大家さんからの手紙が届いていた。
ここは、この館二軒分の水道料金を、大家さんがまず一括で支払って、大家さんが小メーターの数字から水道料金を割り出して、それで個別に手紙でいくらになりましたというお知らせが来るというちょっと変なしくみになっている。
封を切ると、
・・・・。
水道料金の件に加え、1月の15日に2階に新しい住人がお引越しをして来るということが書いてあった。
年末に急遽決まったとのことだった。
しまった。
住人が決まったのか。
あぁ・・・。
きっとあの日のあれだったのだ。
部屋の内見に来る人達は今まで、ドスドスと歩いてうるさかった。まだ自分の家でもなく部屋を見るだけの時の心持ちは、自分もそうだったが近隣への迷惑を考えるアタマがない。
「わぁ!広いですね〜」と小走りで移動してみたり、人によっては壁をコンコンと叩いて、防音の具合を調べたりと自分のことしか考えないのである。
ドスドスされると、ダンボと私とで”実際の住環境”を知らせる為と、あと出来ればここを気に入らないようにという願いを込めて、ワンワン攻撃やドスドス攻撃を仕掛けていたのだった。
「セーフ!」
「やったね!」
だいたい月の終わりに引っ越しがあるのかなと思っていたので、月の終わりになって誰も来ない様子にホっとしていたのだ。
でも一日だけ、とても静かな内見者が居た。
それでも様子がわかるこの館なのだが、年末のある日の午前、いつもの内見者達のようなドスドス歩く部屋鳴りではなく、人気はあるのだが静かな来客があったことを覚えている。
ビー玉が上を転がるような音がした。
<上に人が居るのかな。
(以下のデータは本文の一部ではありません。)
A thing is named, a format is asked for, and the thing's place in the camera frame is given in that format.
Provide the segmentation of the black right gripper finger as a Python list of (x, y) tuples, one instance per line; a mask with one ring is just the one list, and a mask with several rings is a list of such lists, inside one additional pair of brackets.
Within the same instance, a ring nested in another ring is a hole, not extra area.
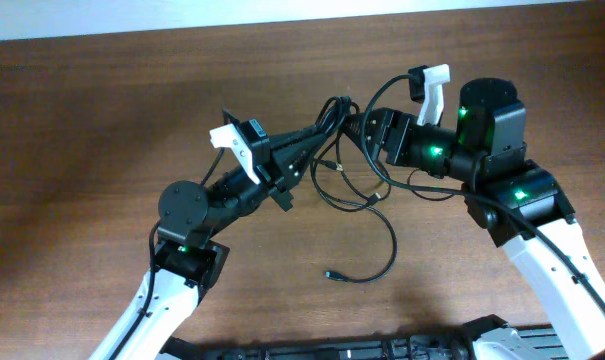
[(365, 112), (349, 115), (346, 118), (346, 128), (352, 131), (359, 131), (363, 119), (367, 131), (374, 131), (384, 126), (388, 126), (392, 122), (394, 110), (390, 108), (377, 108), (372, 110), (368, 116)]
[(367, 130), (364, 139), (361, 139), (359, 130), (346, 128), (344, 134), (362, 154), (367, 153), (373, 161), (379, 159), (380, 152), (385, 148), (387, 142), (387, 131), (384, 129)]

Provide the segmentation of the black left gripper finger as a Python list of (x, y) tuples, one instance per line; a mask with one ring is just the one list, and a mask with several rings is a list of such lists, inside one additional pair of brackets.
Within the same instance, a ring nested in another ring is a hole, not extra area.
[(290, 190), (300, 182), (301, 177), (308, 168), (312, 157), (317, 153), (322, 145), (318, 145), (311, 150), (292, 148), (285, 148), (281, 150), (271, 149), (271, 156), (273, 162), (275, 163), (275, 167), (280, 170), (282, 175), (285, 177), (285, 180), (288, 183), (287, 187)]
[(327, 135), (315, 125), (288, 133), (269, 136), (269, 144), (272, 150), (285, 148), (311, 150), (318, 145), (322, 145), (326, 140)]

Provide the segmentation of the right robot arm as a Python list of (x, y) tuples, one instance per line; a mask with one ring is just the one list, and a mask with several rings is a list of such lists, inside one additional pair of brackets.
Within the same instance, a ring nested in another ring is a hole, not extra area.
[(460, 91), (457, 126), (368, 104), (347, 136), (368, 163), (461, 182), (469, 215), (525, 277), (571, 359), (605, 359), (605, 283), (557, 180), (527, 158), (526, 109), (512, 82), (479, 78)]

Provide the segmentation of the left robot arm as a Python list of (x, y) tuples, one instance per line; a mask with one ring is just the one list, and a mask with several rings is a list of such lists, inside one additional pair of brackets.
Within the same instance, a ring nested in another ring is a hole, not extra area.
[(315, 126), (269, 136), (254, 120), (215, 128), (210, 137), (214, 147), (234, 153), (238, 167), (210, 186), (183, 180), (163, 191), (149, 269), (93, 358), (154, 358), (221, 273), (229, 249), (214, 236), (267, 198), (291, 209), (291, 189), (327, 139)]

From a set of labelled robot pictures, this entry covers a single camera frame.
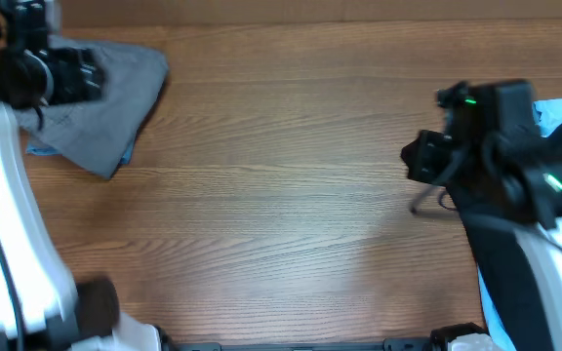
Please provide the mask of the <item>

>
山口県に住む大家さんの親戚が来たのかもしれない。
ダンボと私はこの日は攻撃をしなかった。
いつものように静かに部屋で過ごしていたのだった。
あれだ。
”ここ、とっても静かね”
”気に入ったわ”
静かじゃない。犬は吠えるし私も吠える。深夜に出掛けることもあるし、もっと深夜に帰って来ることもある。
明け方、ゴミを出そうとするとダンボは必ず私にタックルを仕掛け、ついでに吠える。
日中、私はどこかの電話窓口の人を捕まえて、「おたく、会社の窓口なんでしょ。」と対応の悪さに吠える。
15日ってもうすぐじゃないか。
風邪を引いたら、介抱を頼もうか。いやいや、二階の暮らしが丸わかりなのが気持ちが悪い。
静寂はあと10日。
大家さんは手紙の中で喜んでいた。
<そうですか・・・>
私は手紙を読んでガッカリしたのであった。